Leave out the pictures and repeat the data exactly.

******

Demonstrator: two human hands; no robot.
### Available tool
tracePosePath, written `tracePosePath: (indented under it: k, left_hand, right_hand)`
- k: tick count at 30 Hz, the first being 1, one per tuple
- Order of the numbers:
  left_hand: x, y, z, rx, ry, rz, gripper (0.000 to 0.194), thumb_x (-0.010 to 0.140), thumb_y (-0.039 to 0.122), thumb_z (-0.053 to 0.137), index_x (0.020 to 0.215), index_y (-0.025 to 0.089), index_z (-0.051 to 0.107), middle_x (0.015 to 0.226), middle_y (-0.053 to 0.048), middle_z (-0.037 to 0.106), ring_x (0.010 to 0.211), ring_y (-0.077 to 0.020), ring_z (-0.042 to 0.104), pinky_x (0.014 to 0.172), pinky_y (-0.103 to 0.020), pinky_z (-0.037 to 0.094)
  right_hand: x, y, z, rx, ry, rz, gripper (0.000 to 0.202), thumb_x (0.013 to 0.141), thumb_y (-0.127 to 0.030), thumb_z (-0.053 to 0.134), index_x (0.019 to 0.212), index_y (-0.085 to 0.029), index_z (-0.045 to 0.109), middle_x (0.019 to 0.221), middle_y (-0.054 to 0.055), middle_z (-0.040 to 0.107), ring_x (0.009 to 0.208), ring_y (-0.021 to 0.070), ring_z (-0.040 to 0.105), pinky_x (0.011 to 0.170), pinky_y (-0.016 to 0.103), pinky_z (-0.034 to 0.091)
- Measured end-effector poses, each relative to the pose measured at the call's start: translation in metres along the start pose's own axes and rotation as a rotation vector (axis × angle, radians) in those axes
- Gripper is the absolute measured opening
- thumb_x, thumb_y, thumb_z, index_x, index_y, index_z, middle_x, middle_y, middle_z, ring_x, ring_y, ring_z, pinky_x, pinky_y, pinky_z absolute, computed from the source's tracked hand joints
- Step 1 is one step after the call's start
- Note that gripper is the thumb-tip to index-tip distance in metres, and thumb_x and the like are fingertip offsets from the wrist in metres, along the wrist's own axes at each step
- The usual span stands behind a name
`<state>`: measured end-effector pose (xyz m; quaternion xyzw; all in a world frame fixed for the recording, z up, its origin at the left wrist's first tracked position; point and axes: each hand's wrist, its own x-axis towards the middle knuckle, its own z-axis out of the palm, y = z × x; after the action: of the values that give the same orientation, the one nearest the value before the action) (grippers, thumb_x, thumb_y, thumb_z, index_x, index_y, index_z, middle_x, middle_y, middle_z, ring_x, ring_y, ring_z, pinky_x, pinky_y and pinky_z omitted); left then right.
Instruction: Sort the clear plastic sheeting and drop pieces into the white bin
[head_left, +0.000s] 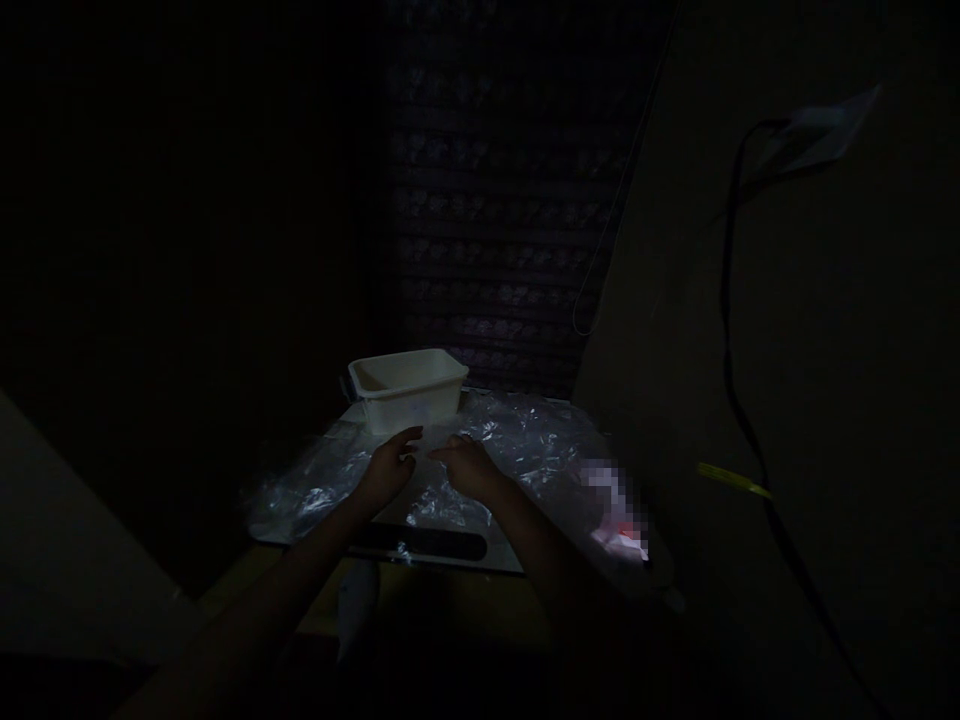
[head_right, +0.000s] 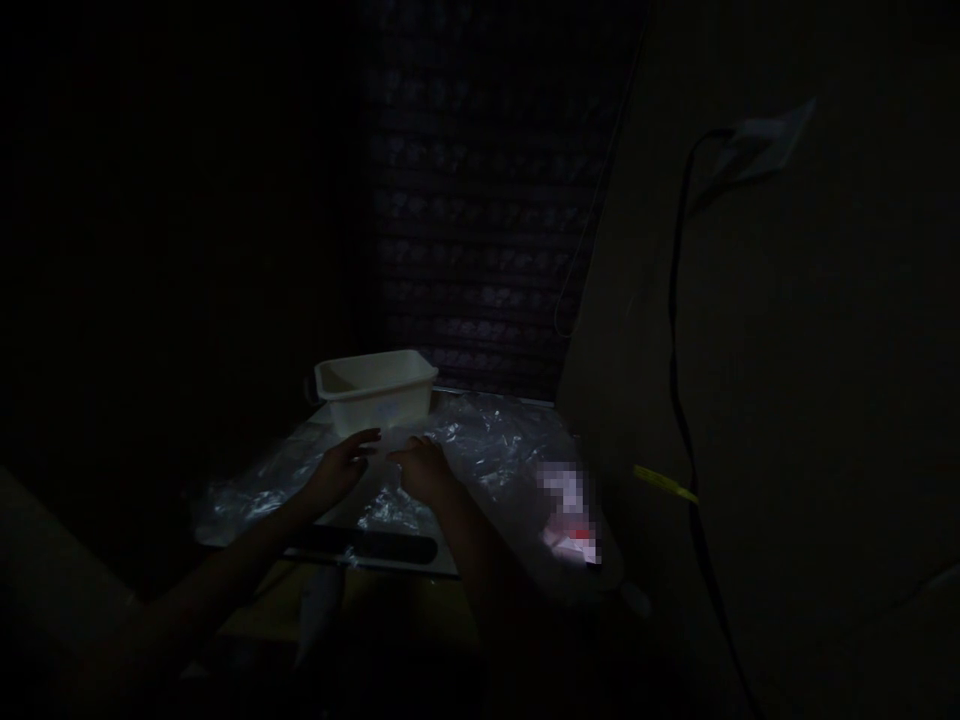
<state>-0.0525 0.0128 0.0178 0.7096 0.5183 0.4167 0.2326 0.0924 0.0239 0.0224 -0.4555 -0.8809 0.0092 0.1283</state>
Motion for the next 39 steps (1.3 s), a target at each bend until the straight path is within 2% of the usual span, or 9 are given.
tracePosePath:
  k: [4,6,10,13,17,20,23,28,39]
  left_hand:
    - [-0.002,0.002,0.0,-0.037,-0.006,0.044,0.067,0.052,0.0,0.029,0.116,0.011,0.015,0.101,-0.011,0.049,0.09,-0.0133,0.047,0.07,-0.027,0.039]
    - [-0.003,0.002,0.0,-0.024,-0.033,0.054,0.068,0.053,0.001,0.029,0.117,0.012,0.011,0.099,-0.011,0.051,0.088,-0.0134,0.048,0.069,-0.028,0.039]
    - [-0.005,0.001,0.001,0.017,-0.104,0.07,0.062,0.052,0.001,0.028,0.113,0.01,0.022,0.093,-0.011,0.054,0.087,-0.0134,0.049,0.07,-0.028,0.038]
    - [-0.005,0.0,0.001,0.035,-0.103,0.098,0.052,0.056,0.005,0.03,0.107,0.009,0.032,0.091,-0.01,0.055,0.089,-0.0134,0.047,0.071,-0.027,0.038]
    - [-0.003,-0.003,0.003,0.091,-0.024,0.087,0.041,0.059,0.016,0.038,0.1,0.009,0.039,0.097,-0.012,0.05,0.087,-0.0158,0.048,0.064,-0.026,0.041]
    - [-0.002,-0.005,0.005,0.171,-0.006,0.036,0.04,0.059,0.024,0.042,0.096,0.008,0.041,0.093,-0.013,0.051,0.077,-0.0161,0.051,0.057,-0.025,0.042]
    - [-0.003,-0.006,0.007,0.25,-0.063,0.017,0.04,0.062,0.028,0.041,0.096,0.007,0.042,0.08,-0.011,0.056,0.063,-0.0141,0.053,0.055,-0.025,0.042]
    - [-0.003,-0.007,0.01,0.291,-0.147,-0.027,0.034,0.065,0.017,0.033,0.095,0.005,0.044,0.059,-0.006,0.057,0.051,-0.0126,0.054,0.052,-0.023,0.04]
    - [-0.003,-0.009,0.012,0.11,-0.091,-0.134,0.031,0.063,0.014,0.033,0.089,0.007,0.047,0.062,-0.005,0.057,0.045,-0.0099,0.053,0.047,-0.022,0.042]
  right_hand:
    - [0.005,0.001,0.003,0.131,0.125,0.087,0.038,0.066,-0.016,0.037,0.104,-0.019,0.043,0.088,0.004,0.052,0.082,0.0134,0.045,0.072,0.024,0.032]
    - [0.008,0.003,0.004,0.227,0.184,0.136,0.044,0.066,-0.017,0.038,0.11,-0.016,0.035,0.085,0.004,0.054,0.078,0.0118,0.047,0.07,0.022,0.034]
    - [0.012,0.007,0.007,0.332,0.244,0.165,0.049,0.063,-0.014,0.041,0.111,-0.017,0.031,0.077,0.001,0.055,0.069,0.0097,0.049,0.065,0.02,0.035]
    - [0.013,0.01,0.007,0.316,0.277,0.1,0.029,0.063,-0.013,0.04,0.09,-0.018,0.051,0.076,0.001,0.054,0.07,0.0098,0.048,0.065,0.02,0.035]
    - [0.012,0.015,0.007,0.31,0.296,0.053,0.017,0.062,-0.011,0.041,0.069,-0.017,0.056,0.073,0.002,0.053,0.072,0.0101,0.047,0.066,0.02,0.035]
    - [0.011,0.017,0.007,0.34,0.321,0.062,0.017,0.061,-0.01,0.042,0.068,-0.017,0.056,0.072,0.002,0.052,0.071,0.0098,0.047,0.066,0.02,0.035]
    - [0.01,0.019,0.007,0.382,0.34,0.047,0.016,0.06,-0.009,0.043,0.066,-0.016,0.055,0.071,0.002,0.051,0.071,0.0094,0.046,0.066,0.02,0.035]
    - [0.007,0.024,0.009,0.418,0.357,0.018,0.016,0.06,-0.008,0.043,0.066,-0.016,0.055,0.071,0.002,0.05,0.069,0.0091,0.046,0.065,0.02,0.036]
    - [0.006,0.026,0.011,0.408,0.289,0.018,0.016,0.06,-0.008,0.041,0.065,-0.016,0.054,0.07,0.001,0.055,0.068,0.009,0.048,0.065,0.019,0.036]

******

* [Answer section]
Demonstrator: two human hands; no robot.
### Available tool
tracePosePath, written `tracePosePath: (indented under it: k, left_hand, right_hand)`
- k: tick count at 30 Hz, the first being 1, one per tuple
- Order of the numbers:
  left_hand: x, y, z, rx, ry, rz, gripper (0.000 to 0.194), thumb_x (-0.010 to 0.140), thumb_y (-0.039 to 0.122), thumb_z (-0.053 to 0.137), index_x (0.020 to 0.215), index_y (-0.025 to 0.089), index_z (-0.051 to 0.107), middle_x (0.015 to 0.226), middle_y (-0.053 to 0.048), middle_z (-0.037 to 0.106), ring_x (0.010 to 0.211), ring_y (-0.077 to 0.020), ring_z (-0.042 to 0.104), pinky_x (0.014 to 0.172), pinky_y (-0.103 to 0.020), pinky_z (-0.037 to 0.094)
  right_hand: x, y, z, rx, ry, rz, gripper (0.000 to 0.202), thumb_x (0.013 to 0.141), thumb_y (-0.127 to 0.030), thumb_z (-0.053 to 0.134), index_x (0.019 to 0.212), index_y (-0.085 to 0.029), index_z (-0.045 to 0.109), middle_x (0.019 to 0.221), middle_y (-0.054 to 0.055), middle_z (-0.040 to 0.107), ring_x (0.009 to 0.208), ring_y (-0.021 to 0.070), ring_z (-0.040 to 0.105), pinky_x (0.011 to 0.170), pinky_y (-0.016 to 0.103), pinky_z (-0.034 to 0.091)
- Measured end-effector poses, each relative to the pose measured at the call's start: translation in metres along the start pose's own axes and rotation as a rotation vector (axis × angle, radians) in those axes
- Gripper is the absolute measured opening
- thumb_x, thumb_y, thumb_z, index_x, index_y, index_z, middle_x, middle_y, middle_z, ring_x, ring_y, ring_z, pinky_x, pinky_y, pinky_z absolute, computed from the source's tracked hand joints
- Step 1 is one step after the call's start
- Note that gripper is the thumb-tip to index-tip distance in metres, and thumb_x and the like are fingertip offsets from the wrist in metres, along the wrist's own axes at each step
- The usual span stands behind a name
`<state>`: measured end-effector pose (xyz m; quaternion xyzw; all in a world frame fixed for the recording, z up, its origin at the left wrist's first tracked position; point and axes: each hand's wrist, its own x-axis towards the middle knuckle, its own z-axis out of the palm, y = z × x; after the action: of the values that give the same orientation, the one nearest the value before the action) (grippers, thumb_x, thumb_y, thumb_z, index_x, index_y, index_z, middle_x, middle_y, middle_z, ring_x, ring_y, ring_z, pinky_x, pinky_y and pinky_z omitted); left then right.
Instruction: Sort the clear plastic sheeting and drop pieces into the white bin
[head_left, +0.000s] 
[head_right, +0.000s] 
<state>-0.0525 0.0128 0.0178 0.7096 0.5183 0.4167 0.2326 0.0924 0.0239 0.0224 -0.4555 -0.8809 0.0092 0.1283</state>
Motion for the next 39 steps (1.3 s), a target at each bend until the straight path is within 2% of the usual span, or 9 are given.
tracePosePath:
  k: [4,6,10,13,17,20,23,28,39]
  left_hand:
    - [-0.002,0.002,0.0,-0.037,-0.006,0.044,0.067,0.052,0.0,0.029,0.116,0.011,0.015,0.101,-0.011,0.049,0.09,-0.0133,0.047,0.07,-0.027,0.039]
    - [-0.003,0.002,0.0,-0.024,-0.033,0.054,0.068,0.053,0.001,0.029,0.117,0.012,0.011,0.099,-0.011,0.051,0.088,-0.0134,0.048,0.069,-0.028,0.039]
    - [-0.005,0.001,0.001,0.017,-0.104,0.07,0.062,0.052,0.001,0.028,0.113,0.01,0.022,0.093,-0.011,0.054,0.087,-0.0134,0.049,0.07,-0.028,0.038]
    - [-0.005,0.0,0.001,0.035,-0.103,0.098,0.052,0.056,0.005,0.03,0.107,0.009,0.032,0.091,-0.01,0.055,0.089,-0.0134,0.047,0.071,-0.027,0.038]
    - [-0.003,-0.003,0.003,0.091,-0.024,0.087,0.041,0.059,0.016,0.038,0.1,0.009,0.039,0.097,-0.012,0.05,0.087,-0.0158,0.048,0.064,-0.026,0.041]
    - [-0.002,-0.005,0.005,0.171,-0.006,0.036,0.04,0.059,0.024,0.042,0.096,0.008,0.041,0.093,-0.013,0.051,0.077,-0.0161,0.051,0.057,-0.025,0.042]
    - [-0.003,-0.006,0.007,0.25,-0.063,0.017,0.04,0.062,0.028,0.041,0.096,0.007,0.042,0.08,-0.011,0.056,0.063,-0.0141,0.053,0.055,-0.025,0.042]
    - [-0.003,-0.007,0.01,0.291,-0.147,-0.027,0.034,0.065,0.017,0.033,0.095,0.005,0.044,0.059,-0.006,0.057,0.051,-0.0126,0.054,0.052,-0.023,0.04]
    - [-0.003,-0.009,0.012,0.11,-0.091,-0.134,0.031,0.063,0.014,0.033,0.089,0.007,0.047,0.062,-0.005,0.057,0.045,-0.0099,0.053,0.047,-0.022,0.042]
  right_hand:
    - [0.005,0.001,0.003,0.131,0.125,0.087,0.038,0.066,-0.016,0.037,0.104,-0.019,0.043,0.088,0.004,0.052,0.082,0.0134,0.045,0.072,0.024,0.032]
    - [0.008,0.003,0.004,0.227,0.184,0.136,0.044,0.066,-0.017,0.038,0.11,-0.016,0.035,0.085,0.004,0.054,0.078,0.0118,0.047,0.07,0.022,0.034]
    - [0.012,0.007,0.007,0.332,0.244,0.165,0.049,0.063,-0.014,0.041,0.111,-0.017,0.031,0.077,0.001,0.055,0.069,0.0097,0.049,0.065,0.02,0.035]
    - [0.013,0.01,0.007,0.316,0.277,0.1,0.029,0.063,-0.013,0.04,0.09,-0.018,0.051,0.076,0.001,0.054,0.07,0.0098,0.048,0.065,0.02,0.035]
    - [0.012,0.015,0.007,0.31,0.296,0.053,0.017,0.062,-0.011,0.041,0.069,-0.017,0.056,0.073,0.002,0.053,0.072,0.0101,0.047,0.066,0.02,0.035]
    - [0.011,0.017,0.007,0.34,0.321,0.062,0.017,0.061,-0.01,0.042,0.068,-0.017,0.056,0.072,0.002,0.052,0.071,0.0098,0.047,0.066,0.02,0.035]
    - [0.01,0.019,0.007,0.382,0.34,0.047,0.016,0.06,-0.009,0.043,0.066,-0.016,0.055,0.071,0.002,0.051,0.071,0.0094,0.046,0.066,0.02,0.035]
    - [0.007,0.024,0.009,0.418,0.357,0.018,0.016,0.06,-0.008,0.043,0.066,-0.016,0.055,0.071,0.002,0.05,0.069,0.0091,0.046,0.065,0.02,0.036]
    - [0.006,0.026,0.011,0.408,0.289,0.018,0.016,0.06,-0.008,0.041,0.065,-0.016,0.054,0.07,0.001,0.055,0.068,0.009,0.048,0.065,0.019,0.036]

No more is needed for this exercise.